Iterating toward a solution: from splittings to Krylov

The iterative bargain

Direct methods transform A until the answer falls out; iterative methods start from a guess x_0 and refine it, producing x_1, x_2, ... that converge to the true x. The bargain is appealing for huge sparse systems: each iteration's main cost is one matrix-vector product A v, which for a sparse A costs only O(nnz) — proportional to the number of nonzeros, not n^2. You never form L or U, never suffer fill-in. You only ever touch A through multiplication.

Stationary iterations: Jacobi and Gauss-Seidel

The oldest idea is a matrix splitting: write A = M - N where M is easy to invert, turn A x = b into M x = N x + b, and iterate x_{k+1} = M^-1 (N x_k + b). In Jacobi iteration M is just the diagonal of A, so each new component is solved using only old values.

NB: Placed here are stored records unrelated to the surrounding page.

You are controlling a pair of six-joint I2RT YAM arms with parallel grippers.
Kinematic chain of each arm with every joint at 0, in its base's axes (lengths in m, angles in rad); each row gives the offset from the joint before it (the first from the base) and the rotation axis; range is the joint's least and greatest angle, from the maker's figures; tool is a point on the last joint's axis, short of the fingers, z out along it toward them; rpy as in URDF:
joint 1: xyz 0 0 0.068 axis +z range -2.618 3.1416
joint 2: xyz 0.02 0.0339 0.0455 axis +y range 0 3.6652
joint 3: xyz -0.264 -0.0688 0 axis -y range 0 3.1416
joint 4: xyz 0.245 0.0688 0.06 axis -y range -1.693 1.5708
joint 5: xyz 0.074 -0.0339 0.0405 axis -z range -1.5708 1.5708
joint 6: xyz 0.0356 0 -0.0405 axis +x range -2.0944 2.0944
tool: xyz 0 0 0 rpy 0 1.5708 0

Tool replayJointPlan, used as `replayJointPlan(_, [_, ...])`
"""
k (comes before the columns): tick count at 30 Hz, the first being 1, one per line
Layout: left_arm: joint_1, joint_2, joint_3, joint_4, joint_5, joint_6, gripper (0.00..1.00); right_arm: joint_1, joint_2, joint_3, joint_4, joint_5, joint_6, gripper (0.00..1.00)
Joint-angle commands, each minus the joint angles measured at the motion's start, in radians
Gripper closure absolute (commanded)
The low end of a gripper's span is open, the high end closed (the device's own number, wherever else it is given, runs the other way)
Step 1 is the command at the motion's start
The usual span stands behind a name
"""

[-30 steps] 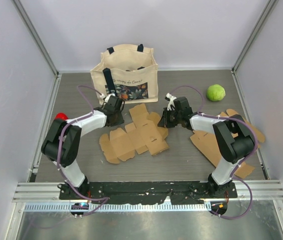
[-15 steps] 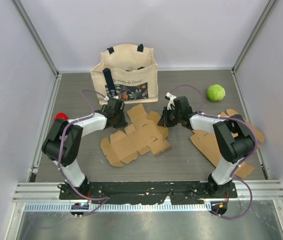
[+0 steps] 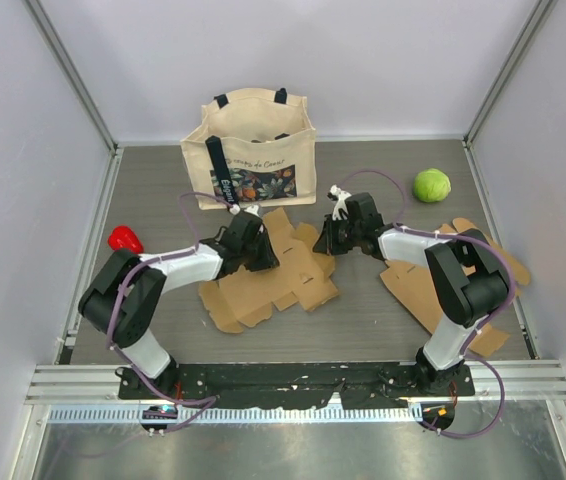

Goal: Fold the paper box

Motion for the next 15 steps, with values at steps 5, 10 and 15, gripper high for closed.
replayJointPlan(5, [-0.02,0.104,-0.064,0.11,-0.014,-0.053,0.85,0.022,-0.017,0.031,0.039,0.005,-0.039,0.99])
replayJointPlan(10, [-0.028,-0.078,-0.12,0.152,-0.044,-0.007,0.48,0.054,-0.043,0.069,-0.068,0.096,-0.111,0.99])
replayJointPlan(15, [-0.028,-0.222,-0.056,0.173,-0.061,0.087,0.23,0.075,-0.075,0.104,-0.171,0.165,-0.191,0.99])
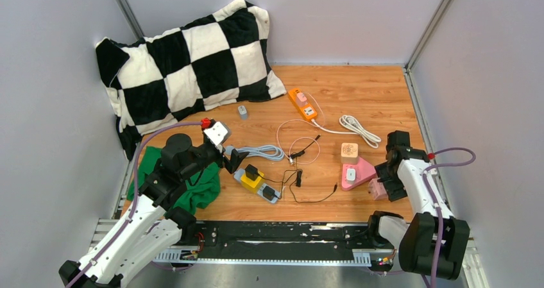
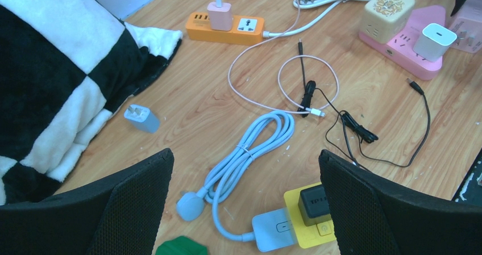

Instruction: Insert the plug

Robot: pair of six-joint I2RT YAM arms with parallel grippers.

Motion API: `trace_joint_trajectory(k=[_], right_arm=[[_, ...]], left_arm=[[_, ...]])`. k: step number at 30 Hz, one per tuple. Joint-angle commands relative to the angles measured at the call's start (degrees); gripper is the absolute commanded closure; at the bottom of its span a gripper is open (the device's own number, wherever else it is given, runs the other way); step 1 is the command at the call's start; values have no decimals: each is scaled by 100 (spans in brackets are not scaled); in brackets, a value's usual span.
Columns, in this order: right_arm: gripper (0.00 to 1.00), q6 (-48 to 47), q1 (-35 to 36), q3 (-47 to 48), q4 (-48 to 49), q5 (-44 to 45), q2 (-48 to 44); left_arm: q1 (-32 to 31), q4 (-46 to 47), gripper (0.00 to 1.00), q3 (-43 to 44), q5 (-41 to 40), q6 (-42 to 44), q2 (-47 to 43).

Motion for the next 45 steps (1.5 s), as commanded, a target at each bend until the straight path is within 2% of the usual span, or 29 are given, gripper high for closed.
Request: trace_joint_trajectory(k=[1,7,10,13,14,20,23,25,29,34,39,45], right_arm=[[24,30,-78,-135,17,235,33],[44,-275,-78,18,-43,539,-464],[52,-608,-78,224,-16,697,-798],[68,-1111,-70,509,99,770,-995],[70,-1293,-67,622,162,765,-1043],[70,-2164,161,1303,620,153,-1179],[70,-2455,436,1261,1380,-948,-1355],[70,-2447,806,1192,1869,-1310,-1390],[70,-2300,2215,1314,2508,-1135,-1260],[69,-2014,3679,1282,3630,-1064,-954],[68,-1840,4746,1365,4669,-928,-433],[68,-1668,5550,1720,5555,-1050,216]], left_arm=[[-50,-16,0,-78,4,-24,-48],[-50,183,0,-150,-101,-172,-156],[-50,446,0,-193,-343,-609,-185],[-50,567,0,-124,-387,-1015,-115],[-47,573,0,-69,-380,-1142,-72],[-50,208,2,666,-431,-2120,409],[-45,108,2,1049,-21,-2546,793],[-48,301,1,1091,324,-2777,964],[-50,1008,1,820,642,-3386,1099],[-50,1024,0,834,722,-3385,1180],[-50,1257,0,919,1136,-3344,1333],[-50,1431,0,964,1412,-3261,1504]])
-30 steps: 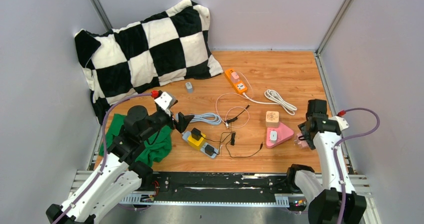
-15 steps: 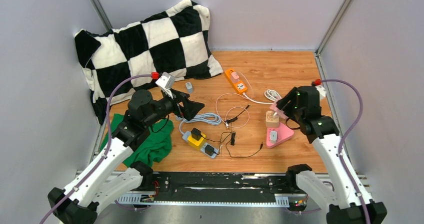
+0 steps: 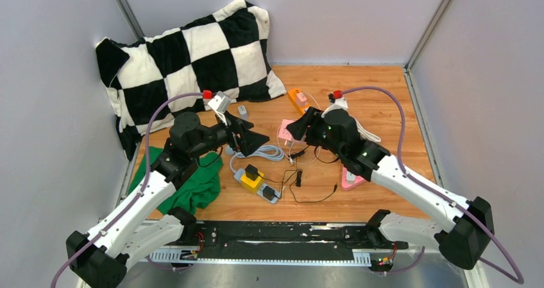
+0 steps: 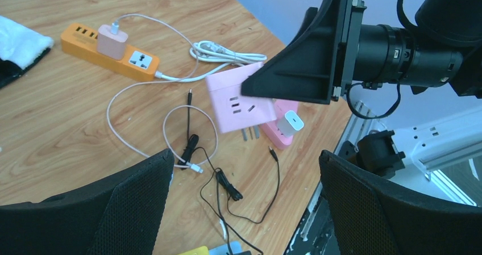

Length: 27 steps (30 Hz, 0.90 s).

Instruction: Insert the plug

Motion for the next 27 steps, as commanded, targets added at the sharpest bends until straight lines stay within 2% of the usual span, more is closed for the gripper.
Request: trace_joint_trajectory(k=[1,14,27], right_arm=[[68,203,535,452,1106,68,300],[68,468,1176,649,1712,159,824],[69,523,1296,612,1784,461,809]], left_arm=[[-39,287,0,103,281,78,105],[-35,322,0,183,12,244,505],[-39,318,1,97,-305,361,696]])
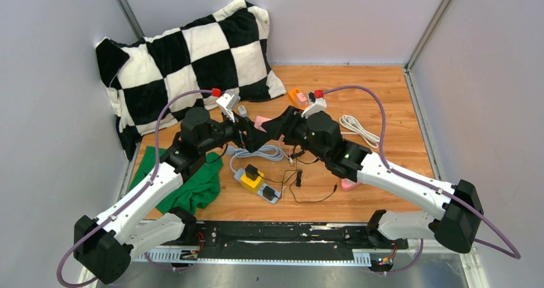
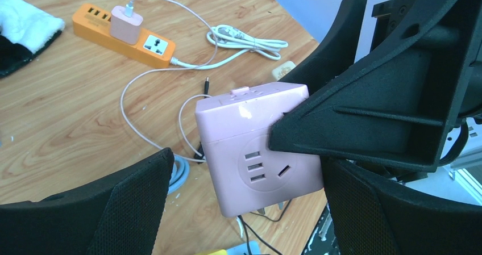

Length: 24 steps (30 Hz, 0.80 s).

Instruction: Insert the plug

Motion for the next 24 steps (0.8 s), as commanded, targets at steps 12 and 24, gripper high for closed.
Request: trace_joint_trajectory(k=[12,24], right_arm=[[50,-212,116,-304,732,-410,-87],[18,-1165,-28,-604,517,-581,-780]], left_arm=[[-26,127,58,137,338,541,60],[-28,121,100,-48,1188,1760,-125]])
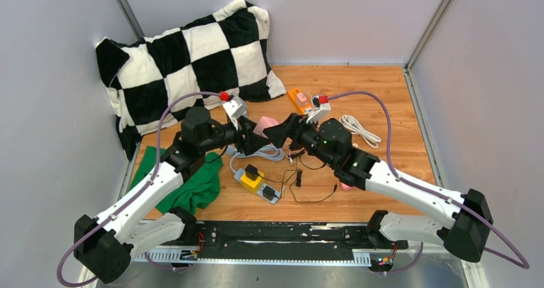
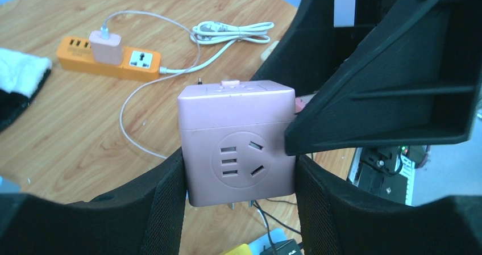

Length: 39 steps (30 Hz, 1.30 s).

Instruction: Insert the plug

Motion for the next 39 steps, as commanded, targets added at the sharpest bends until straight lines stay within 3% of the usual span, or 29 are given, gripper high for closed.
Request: trace_joint_trajectory(k=[1,3,8,14,20,28,30,33,39], right_arm=[[14,-560,-73,73,-368,-175,-384],[9,-690,-206,101,-608,-373,-524],[0,-740,-896,231,-1038,-2181,-713],[0,-1114,-1140,1095,-2292,-3120,-306],[9,-1018,-1139,1383,-2328,-3871,138],[18,-977,-1128,1583,-2467,-3969,603],[23,-967,-1130,1595,-2432,-4007,662],[38,-911,-1130,1546,-2234,-4059,713],[83,-951,-1129,1457,-2010,-3970,765]], left_arm=[[-12,167,100,-118,504,767,-236],[-13,167,100,-169,642,1055,-328],[-13,161,100,-340,833,1759,-579],[-48,157,100,-547,1120,2785,-886],[-56,159,100,-603,1018,2932,-924],[-57,158,100,-677,1061,2931,-898],[-55,162,100,-687,1055,2936,-888],[-57,163,100,-679,1037,2944,-884],[-57,165,98,-685,917,2757,-899]])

Gauss-Seidel takes M to be the lower triangle, immediately reusing freshly updated components within the same sweep — usually converging in about half as many steps.

Jacobi sweep for  A x = b  (a_ii on the diagonal):

  for i = 1..n:
      x_new[i] = ( b[i] - sum_{j != i} a[i][j] * x_old[j] ) / a[i][i]
  x_old <- x_new      # all components use OLD values

Gauss-Seidel sweep (in place):

  for i = 1..n:
      x[i] = ( b[i] - sum_{j < i} a[i][j]*x[j]      # already updated
                    - sum_{j > i} a[i][j]*x[j]       # still old
             ) / a[i][i]

Convergence guaranteed if A is strictly diagonally dominant
(|a_ii| > sum_{j != i} |a_ij| for every row).

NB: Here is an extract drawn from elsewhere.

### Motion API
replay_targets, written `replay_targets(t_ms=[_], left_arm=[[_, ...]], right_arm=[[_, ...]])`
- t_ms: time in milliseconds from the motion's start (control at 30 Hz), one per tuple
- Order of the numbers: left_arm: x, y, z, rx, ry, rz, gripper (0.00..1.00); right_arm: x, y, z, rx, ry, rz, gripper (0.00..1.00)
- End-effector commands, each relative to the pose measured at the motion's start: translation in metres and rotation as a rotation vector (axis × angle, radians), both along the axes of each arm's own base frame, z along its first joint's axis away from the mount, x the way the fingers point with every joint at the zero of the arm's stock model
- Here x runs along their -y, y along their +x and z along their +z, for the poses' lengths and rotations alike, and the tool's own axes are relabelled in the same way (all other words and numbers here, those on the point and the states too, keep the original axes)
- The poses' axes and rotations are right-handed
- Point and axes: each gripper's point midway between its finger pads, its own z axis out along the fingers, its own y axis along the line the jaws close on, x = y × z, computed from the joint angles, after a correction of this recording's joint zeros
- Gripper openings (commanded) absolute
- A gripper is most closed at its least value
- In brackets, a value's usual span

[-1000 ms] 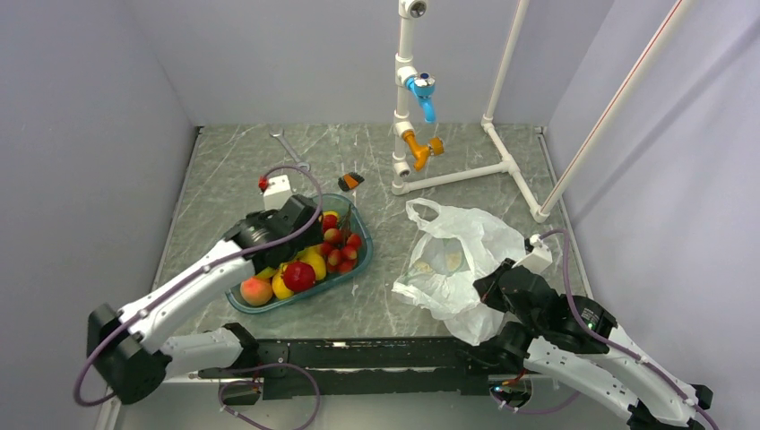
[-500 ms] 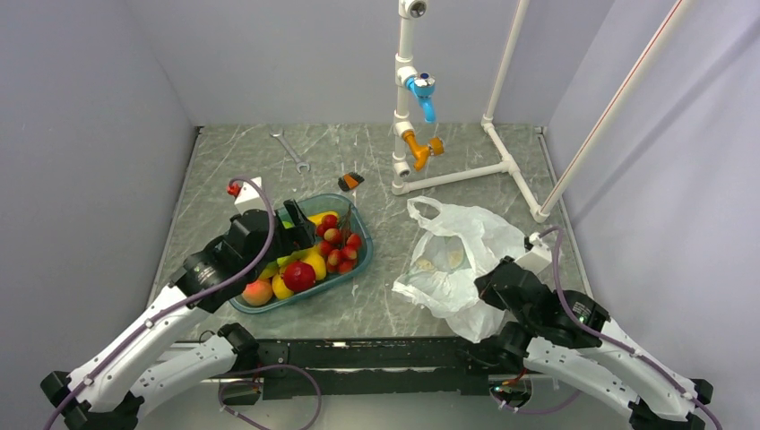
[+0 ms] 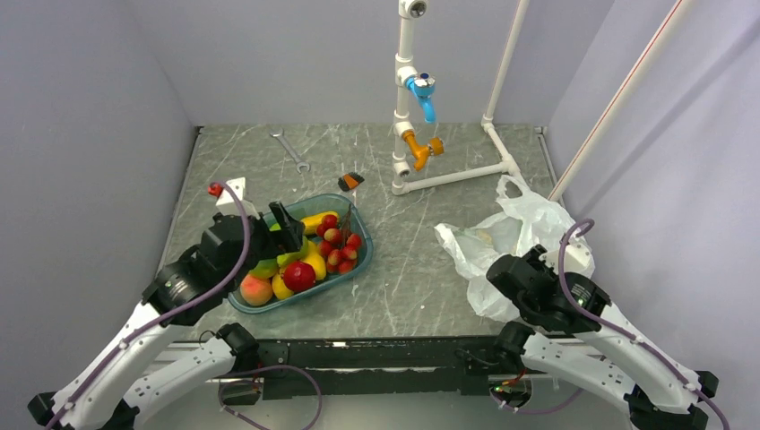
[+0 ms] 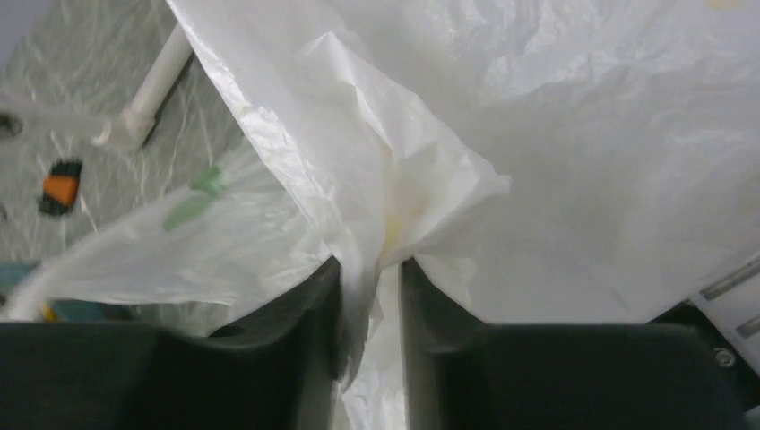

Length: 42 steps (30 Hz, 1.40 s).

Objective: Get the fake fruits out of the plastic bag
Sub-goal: Place the plastic bag at the center of the board, then reset both arms

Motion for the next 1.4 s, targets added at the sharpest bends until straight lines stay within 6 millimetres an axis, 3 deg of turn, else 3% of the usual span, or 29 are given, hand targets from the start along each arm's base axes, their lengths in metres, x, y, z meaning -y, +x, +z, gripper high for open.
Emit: replay_targets(t_ms=[0, 67, 167, 333, 467, 567, 800, 1000, 1167, 1367], left_arm=[[-0.02, -0.012, 0.028, 0.079, 0.018, -0.001, 0.99], [-0.025, -0.019, 0.034, 0.099, 0.018, -0.011, 0.99], [-0.032, -0.03, 0.04, 0.129, 0.009, -0.033, 0.99], [-0.038, -0.047, 0.063, 0.229, -0.009, -0.103, 0.99], [-0.037, -0.058, 0.084, 0.366, -0.033, -0.179, 0.99], [-0.038, -0.068, 0.098, 0.471, -0.086, -0.21, 0.99], [-0.049, -0.088, 0.136, 0.695, -0.14, -0.232, 0.99], [-0.06, -0.089, 0.152, 0.722, -0.078, -0.208, 0.99], [-0.06, -0.087, 0.155, 0.723, -0.054, -0.204, 0.99], [-0.054, -0.082, 0.15, 0.696, -0.059, -0.211, 0.99]], right_arm=[[0.018, 0.002, 0.0, 0.0, -0.066, -0.101, 0.45], [0.02, 0.0, 0.0, 0.008, -0.047, -0.106, 0.73], [0.021, -0.001, 0.008, 0.05, 0.0, -0.097, 0.98], [-0.002, 0.011, 0.05, 0.183, -0.017, 0.158, 1.0], [-0.05, 0.022, 0.087, 0.351, -0.041, 0.483, 1.0], [-0.068, 0.026, 0.103, 0.397, -0.046, 0.572, 1.0], [-0.068, 0.042, 0.151, 0.448, -0.122, 0.53, 1.0], [-0.06, 0.043, 0.186, 0.529, -0.15, 0.51, 1.0], [-0.053, 0.041, 0.2, 0.591, -0.142, 0.491, 1.0], [-0.044, 0.041, 0.204, 0.583, -0.147, 0.44, 1.0]])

Jacobi uses only old values per sweep; Gauss-Seidel reuses fresh ones immediately, usually halving the iterations.

The leap: Krylov subspaces

Stationary methods waste information: at step k they remember only x_k, throwing away every earlier vector. The modern insight is to keep them all. Starting from the residual r_0 = b - A x_0, repeatedly multiplying by A generates r_0, A r_0, A^2 r_0, ..., and their span is the Krylov subspace K_m = span{r_0, A r_0, ..., A^{m-1} r_0}.

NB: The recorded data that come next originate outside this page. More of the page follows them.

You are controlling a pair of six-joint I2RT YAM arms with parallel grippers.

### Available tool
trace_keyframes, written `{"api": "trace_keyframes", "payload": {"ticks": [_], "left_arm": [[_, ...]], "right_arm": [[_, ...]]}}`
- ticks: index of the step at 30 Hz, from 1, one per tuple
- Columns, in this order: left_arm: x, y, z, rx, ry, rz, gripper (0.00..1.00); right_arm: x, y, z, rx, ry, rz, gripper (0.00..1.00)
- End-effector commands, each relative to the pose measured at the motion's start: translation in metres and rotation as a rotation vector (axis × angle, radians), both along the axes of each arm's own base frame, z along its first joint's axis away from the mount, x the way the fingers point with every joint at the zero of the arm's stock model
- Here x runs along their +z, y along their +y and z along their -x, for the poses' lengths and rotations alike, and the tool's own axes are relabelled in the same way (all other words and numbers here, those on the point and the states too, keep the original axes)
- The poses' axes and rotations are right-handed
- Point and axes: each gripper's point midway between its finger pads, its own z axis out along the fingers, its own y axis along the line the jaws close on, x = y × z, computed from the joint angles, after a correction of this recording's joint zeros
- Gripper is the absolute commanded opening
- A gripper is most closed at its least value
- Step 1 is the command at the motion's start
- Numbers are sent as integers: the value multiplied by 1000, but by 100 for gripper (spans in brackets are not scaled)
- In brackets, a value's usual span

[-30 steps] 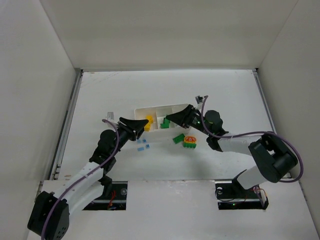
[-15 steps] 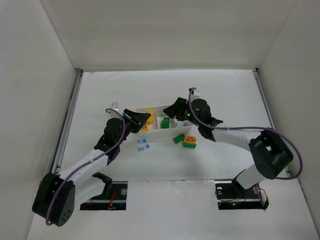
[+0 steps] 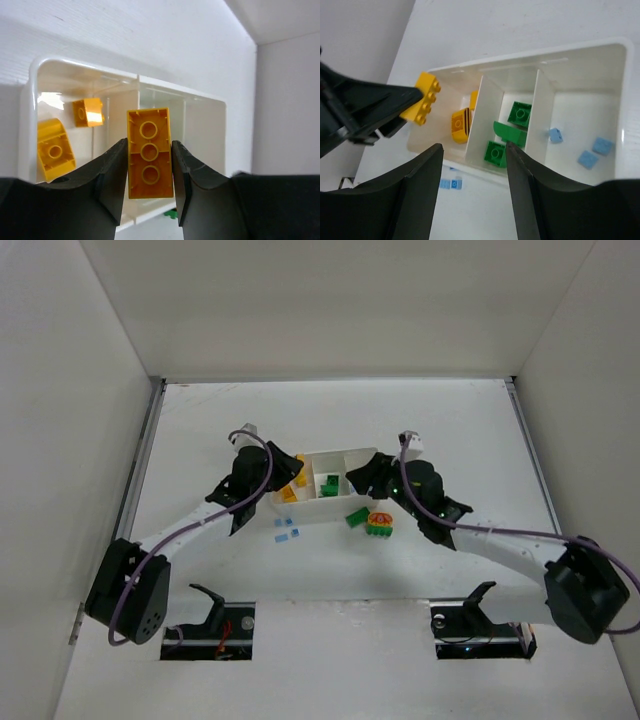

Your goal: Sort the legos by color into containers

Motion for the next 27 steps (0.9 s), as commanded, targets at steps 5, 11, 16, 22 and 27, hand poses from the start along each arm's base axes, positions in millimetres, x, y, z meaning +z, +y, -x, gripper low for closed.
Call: {"api": "trace_keyframes", "payload": {"ticks": [5,11,16,22,27], "left_arm": [[-11,12,-17,26,-11,-347,23],[-20,12,-21,28,7,-420,28],[-26,13,-21,27,17,-437,36],[-25,15,-21,33,12,-444,46],[-19,15,-18,29,-6,-440,50]], "right_arm": [[-32,-57,34,-165,31,150,65],[-58,-70,54,-211,81,289,78],[-78,-73,64,-222,112,406,84],[-91,-73,64,-216,136,457,94],[-91,-63,58,-187,135,458,98]]}}
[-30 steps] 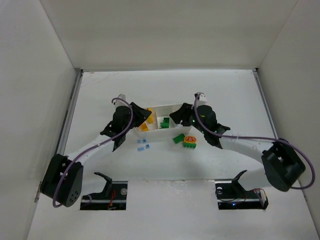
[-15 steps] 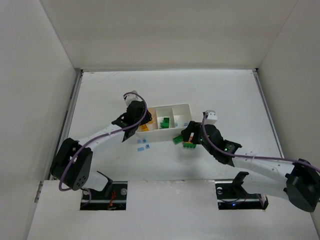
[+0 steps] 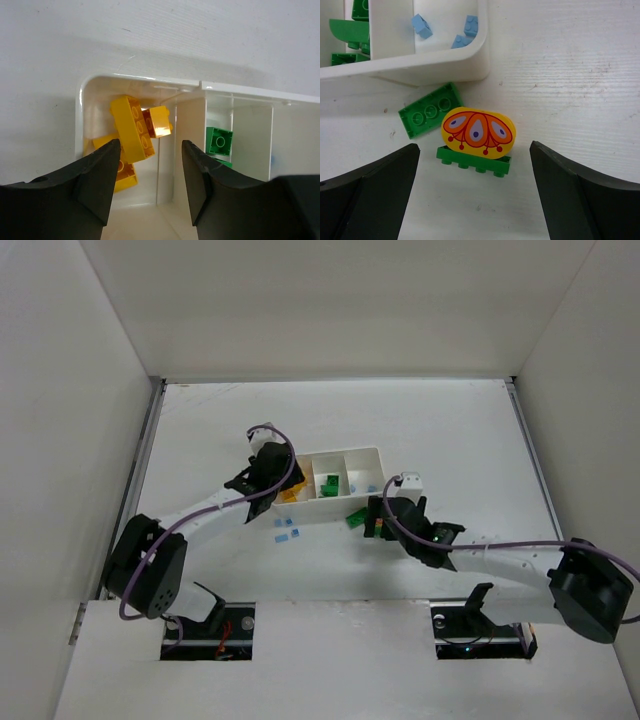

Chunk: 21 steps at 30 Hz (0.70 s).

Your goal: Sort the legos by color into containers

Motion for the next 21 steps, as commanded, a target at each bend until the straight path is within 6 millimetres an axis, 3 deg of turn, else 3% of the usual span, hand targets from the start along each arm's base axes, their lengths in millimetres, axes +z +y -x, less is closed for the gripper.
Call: {"api": "trace_keyframes", "payload": {"ticks": [1,5,12,21], "left_arm": [[28,-3,-5,-4,-74,14,50],[43,-8,5,-30,-110,35,50],[62,-22,41,-110,-150,82,48],[63,-44,88,-226,-176,154,48]], "right_arm": [[20,13,-16,8,-42,-26,98],[17,24,-21,41,-28,-20,95],[12,19,-29,31,2,3,91],[-11,15,-24,47,80,62,82]]}}
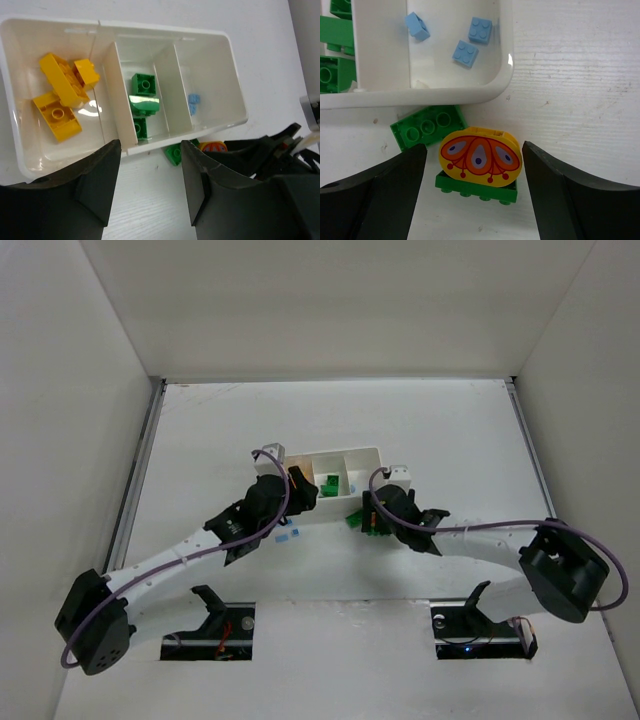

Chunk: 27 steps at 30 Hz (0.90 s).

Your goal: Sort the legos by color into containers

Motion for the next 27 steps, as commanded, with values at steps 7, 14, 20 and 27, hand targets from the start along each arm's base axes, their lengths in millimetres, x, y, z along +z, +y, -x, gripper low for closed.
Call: {"api": "trace_keyframes", "payload": {"ticks": [7,14,20,27], "left_arm": [[-6,-22,26,-104,-12,21,47],[-15,-44,44,-177,2,35,47],[-2,-59,64,-234,-46,118,47],[18,-74,86,-286,-140,215,51]], "right_arm": [[-3,-2,1,-17,31,17,64],[17,0,17,-43,8,-85,52],[54,16,14,-27,-34,-272,50],[103,46,0,-25,-83,-454,50]]}}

Why is this the right space? Because A^-1 b, the answer you want, can be written as a polynomial in A applied to b (Cayley-Hamilton guarantees it), and that polynomial's powers of A live exactly in the Krylov subspace. So K_m contains an increasingly good approximation to the true solution, and it is built using nothing but the sparse matrix-vector products you can already afford. A Krylov method picks the best approximation inside K_m by some criterion — and the choice of criterion is precisely what distinguishes conjugate gradient from GMRES in the next guide.